> _EXERCISE BRIEF_: Make an exact copy of all the records that follow, apart from the pictures.

> _DATA TO PROCESS_:
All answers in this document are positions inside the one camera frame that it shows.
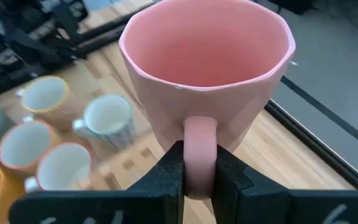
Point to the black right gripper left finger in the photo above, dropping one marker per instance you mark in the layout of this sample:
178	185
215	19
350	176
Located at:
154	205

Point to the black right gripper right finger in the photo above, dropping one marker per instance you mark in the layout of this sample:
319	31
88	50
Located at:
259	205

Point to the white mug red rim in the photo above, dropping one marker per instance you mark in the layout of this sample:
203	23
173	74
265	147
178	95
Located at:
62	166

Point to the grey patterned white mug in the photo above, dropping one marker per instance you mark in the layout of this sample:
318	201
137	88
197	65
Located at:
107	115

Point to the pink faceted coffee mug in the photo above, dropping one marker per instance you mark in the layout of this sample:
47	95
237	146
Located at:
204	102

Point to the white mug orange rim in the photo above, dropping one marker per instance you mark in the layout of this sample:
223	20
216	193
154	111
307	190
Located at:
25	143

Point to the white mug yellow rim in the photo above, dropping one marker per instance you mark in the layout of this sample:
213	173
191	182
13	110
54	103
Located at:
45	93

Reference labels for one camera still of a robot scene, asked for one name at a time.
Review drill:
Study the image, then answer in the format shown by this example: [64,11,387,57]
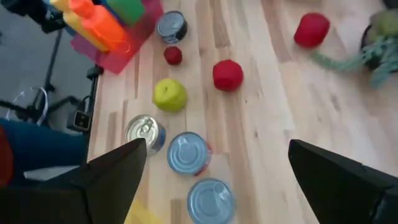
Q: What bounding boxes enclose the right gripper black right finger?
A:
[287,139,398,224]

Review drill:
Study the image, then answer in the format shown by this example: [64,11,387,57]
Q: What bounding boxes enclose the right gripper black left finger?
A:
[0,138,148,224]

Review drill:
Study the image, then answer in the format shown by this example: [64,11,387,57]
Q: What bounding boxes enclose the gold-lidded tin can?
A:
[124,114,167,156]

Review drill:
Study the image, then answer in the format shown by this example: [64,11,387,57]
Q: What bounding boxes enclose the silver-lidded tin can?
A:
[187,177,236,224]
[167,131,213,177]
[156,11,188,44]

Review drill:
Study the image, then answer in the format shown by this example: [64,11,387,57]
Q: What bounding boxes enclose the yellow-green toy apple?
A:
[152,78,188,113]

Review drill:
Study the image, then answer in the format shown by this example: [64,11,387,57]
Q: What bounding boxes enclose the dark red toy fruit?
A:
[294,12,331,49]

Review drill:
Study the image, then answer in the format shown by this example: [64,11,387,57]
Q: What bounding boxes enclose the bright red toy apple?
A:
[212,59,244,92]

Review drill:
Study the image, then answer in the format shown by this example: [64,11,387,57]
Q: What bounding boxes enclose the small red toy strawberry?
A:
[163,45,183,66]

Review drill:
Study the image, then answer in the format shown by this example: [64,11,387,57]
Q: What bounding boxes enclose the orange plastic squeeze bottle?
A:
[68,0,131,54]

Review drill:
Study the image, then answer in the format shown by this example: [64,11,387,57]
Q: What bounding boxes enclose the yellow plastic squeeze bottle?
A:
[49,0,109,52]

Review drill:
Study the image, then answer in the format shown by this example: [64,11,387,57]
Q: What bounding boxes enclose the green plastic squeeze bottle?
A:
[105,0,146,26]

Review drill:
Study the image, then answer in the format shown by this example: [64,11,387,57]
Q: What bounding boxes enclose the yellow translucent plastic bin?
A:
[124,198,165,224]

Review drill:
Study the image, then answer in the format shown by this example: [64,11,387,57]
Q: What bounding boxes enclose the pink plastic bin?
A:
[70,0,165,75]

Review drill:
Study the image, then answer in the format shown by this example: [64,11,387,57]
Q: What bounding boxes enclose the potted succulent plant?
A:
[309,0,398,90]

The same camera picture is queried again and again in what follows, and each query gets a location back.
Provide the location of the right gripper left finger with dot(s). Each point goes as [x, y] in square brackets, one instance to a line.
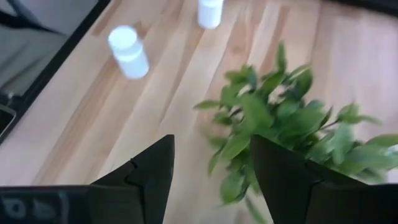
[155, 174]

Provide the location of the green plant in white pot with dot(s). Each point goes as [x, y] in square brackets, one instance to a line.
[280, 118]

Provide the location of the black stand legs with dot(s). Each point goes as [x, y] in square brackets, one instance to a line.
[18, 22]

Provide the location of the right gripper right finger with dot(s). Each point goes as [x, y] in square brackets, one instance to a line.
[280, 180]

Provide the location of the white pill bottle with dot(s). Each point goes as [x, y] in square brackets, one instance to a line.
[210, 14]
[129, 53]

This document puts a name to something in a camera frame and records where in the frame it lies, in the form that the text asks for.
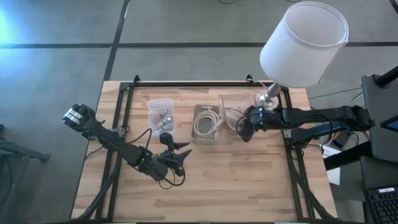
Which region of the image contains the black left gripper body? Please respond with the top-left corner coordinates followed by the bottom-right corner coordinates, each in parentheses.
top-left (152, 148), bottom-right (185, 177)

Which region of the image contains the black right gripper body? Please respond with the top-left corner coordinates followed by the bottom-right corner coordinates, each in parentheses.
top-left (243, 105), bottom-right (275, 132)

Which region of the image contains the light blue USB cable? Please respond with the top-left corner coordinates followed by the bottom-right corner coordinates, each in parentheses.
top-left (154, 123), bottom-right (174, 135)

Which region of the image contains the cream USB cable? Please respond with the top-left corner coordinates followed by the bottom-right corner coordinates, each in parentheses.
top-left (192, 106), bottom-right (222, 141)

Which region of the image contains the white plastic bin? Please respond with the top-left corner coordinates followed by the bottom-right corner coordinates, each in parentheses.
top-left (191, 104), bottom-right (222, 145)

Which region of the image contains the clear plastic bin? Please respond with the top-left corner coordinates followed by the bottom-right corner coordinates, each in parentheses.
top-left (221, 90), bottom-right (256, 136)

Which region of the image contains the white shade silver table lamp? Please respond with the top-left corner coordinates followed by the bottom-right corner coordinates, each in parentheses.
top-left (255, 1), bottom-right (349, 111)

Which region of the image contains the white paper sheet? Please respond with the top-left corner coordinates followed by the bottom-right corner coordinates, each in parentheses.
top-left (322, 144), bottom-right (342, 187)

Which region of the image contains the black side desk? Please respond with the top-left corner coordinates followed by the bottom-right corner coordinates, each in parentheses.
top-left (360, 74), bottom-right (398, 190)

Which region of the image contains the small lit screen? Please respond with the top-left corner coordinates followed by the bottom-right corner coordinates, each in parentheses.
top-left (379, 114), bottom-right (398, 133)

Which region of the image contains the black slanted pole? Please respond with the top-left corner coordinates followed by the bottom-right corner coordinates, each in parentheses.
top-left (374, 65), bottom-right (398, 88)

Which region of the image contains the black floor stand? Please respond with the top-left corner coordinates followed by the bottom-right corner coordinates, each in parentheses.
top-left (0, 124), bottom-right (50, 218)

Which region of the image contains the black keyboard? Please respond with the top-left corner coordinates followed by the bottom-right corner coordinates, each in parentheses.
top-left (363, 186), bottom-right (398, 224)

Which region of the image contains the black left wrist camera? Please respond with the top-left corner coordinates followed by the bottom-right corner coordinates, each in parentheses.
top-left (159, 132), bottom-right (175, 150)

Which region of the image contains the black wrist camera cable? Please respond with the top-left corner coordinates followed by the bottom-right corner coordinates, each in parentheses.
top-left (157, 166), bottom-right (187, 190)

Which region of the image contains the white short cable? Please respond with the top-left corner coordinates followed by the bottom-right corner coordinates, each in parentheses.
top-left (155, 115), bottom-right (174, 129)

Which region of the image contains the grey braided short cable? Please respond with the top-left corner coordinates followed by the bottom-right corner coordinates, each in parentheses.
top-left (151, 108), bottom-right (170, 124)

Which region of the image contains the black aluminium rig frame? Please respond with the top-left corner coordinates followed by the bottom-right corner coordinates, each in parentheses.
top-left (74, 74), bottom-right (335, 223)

> _SOLUTION TO THE PROBLEM_:
All answers in this document are positions inside the one camera frame that it shows.
Point to the black right gripper left finger in the photo above, dropping one marker per instance you mark in the layout of this sample:
178	185
215	19
350	176
Located at:
154	205

Point to the black right gripper right finger in the photo above, dropping one marker per instance you mark in the layout of this sample:
319	31
88	50
Located at:
259	205

Point to the white mug red rim in the photo above, dropping one marker per instance you mark in the layout of this sample:
203	23
173	74
265	147
178	95
Located at:
62	166

Point to the grey patterned white mug in the photo above, dropping one marker per instance you mark in the layout of this sample:
318	201
137	88
197	65
Located at:
107	115

Point to the pink faceted coffee mug in the photo above, dropping one marker per instance you mark in the layout of this sample:
47	95
237	146
Located at:
204	102

Point to the white mug orange rim in the photo above, dropping one marker per instance you mark in the layout of this sample:
223	20
216	193
154	111
307	190
Located at:
25	143

Point to the white mug yellow rim in the photo above, dropping one marker per instance you mark in the layout of this sample:
213	173
191	182
13	110
54	103
Located at:
45	93

Reference labels for one camera still of a robot scene, asked for one name at a time.
Review drill:
Study the image, then answer in the format shown by this example: [64,11,387,57]
Q: What bounding boxes enclose the right gripper black right finger?
A:
[287,139,398,224]

Review drill:
Study the image, then answer in the format shown by this example: [64,11,387,57]
Q: What bounding boxes enclose the right gripper black left finger?
A:
[0,138,148,224]

Review drill:
Study the image, then answer in the format shown by this example: [64,11,387,57]
Q: What bounding boxes enclose the gold-lidded tin can?
A:
[124,114,167,156]

Review drill:
Study the image, then answer in the format shown by this example: [64,11,387,57]
Q: What bounding boxes enclose the silver-lidded tin can?
A:
[187,177,236,224]
[167,131,213,177]
[156,11,188,44]

Review drill:
Study the image, then answer in the format shown by this example: [64,11,387,57]
Q: What bounding boxes enclose the yellow-green toy apple?
A:
[152,78,188,113]

Review drill:
Study the image, then answer in the format shown by this example: [64,11,387,57]
Q: What bounding boxes enclose the dark red toy fruit?
A:
[294,12,331,49]

Review drill:
Study the image, then answer in the format shown by this example: [64,11,387,57]
Q: What bounding boxes enclose the bright red toy apple?
A:
[212,59,244,92]

Review drill:
Study the image, then answer in the format shown by this example: [64,11,387,57]
Q: What bounding boxes enclose the small red toy strawberry?
A:
[163,45,183,66]

Review drill:
Study the image, then answer in the format shown by this example: [64,11,387,57]
Q: What bounding boxes enclose the orange plastic squeeze bottle?
A:
[68,0,131,54]

Review drill:
Study the image, then answer in the format shown by this example: [64,11,387,57]
Q: What bounding boxes enclose the yellow plastic squeeze bottle?
A:
[49,0,109,52]

Review drill:
Study the image, then answer in the format shown by this example: [64,11,387,57]
Q: What bounding boxes enclose the green plastic squeeze bottle?
A:
[105,0,146,26]

Review drill:
Study the image, then answer in the format shown by this example: [64,11,387,57]
Q: What bounding boxes enclose the yellow translucent plastic bin?
A:
[124,198,165,224]

Review drill:
Study the image, then answer in the format shown by this example: [64,11,387,57]
Q: What bounding boxes enclose the pink plastic bin?
A:
[70,0,165,75]

Review drill:
Study the image, then answer in the format shown by this example: [64,11,387,57]
Q: What bounding boxes enclose the potted succulent plant?
A:
[309,0,398,90]

The same camera picture is queried again and again in what follows, and each query gets a location back.
Provide the location of the right gripper left finger with dot(s). Each point goes as [x, y] in square brackets, one instance to a line.
[155, 174]

Provide the location of the green plant in white pot with dot(s). Each point goes as [x, y] in square brackets, one instance to a line.
[280, 118]

Provide the location of the black stand legs with dot(s). Each point goes as [x, y] in square brackets, one instance to a line.
[18, 22]

Provide the location of the right gripper right finger with dot(s). Each point goes as [x, y] in square brackets, one instance to a line.
[280, 180]

Provide the location of the white pill bottle with dot(s). Each point goes as [x, y] in square brackets, one instance to a line.
[210, 14]
[129, 53]

This document puts a name to something in a camera frame and records where in the frame it lies, in the form that the text asks for.
Which region of the image contains the black left gripper body? Please respond with the top-left corner coordinates followed by the bottom-right corner coordinates, each in parentheses.
top-left (152, 148), bottom-right (185, 177)

Which region of the image contains the black right gripper body? Please respond with the top-left corner coordinates followed by the bottom-right corner coordinates, each in parentheses.
top-left (243, 105), bottom-right (275, 132)

Which region of the image contains the light blue USB cable? Please respond with the top-left corner coordinates followed by the bottom-right corner coordinates, each in parentheses.
top-left (154, 123), bottom-right (174, 135)

Which region of the image contains the cream USB cable? Please respond with the top-left corner coordinates followed by the bottom-right corner coordinates, each in parentheses.
top-left (192, 106), bottom-right (222, 141)

Which region of the image contains the white plastic bin? Please respond with the top-left corner coordinates followed by the bottom-right corner coordinates, each in parentheses.
top-left (191, 104), bottom-right (222, 145)

Which region of the image contains the clear plastic bin? Please respond with the top-left corner coordinates followed by the bottom-right corner coordinates, each in parentheses.
top-left (221, 90), bottom-right (256, 136)

Which region of the image contains the white shade silver table lamp? Please respond with the top-left corner coordinates followed by the bottom-right corner coordinates, each in parentheses.
top-left (255, 1), bottom-right (349, 111)

Which region of the image contains the white paper sheet? Please respond with the top-left corner coordinates followed by the bottom-right corner coordinates, each in parentheses.
top-left (322, 144), bottom-right (342, 187)

Which region of the image contains the black side desk? Please respond with the top-left corner coordinates followed by the bottom-right corner coordinates, each in parentheses.
top-left (360, 74), bottom-right (398, 190)

Which region of the image contains the small lit screen? Please respond with the top-left corner coordinates followed by the bottom-right corner coordinates, each in parentheses.
top-left (379, 114), bottom-right (398, 133)

Which region of the image contains the black slanted pole? Please respond with the top-left corner coordinates followed by the bottom-right corner coordinates, each in parentheses.
top-left (374, 65), bottom-right (398, 88)

Which region of the image contains the black floor stand? Please respond with the top-left corner coordinates followed by the bottom-right corner coordinates, each in parentheses.
top-left (0, 124), bottom-right (50, 218)

Which region of the image contains the black keyboard? Please respond with the top-left corner coordinates followed by the bottom-right corner coordinates, each in parentheses.
top-left (363, 186), bottom-right (398, 224)

Which region of the image contains the black left wrist camera? Please respond with the top-left corner coordinates followed by the bottom-right corner coordinates, each in parentheses.
top-left (159, 132), bottom-right (175, 150)

Which region of the image contains the black wrist camera cable? Please respond with the top-left corner coordinates followed by the bottom-right corner coordinates, each in parentheses.
top-left (157, 166), bottom-right (187, 190)

Which region of the image contains the white short cable? Please respond with the top-left corner coordinates followed by the bottom-right corner coordinates, each in parentheses.
top-left (155, 115), bottom-right (174, 129)

Which region of the image contains the grey braided short cable? Please respond with the top-left corner coordinates followed by the bottom-right corner coordinates, each in parentheses.
top-left (151, 108), bottom-right (170, 124)

Which region of the image contains the black aluminium rig frame? Please respond with the top-left corner coordinates followed by the bottom-right corner coordinates, each in parentheses.
top-left (74, 74), bottom-right (335, 223)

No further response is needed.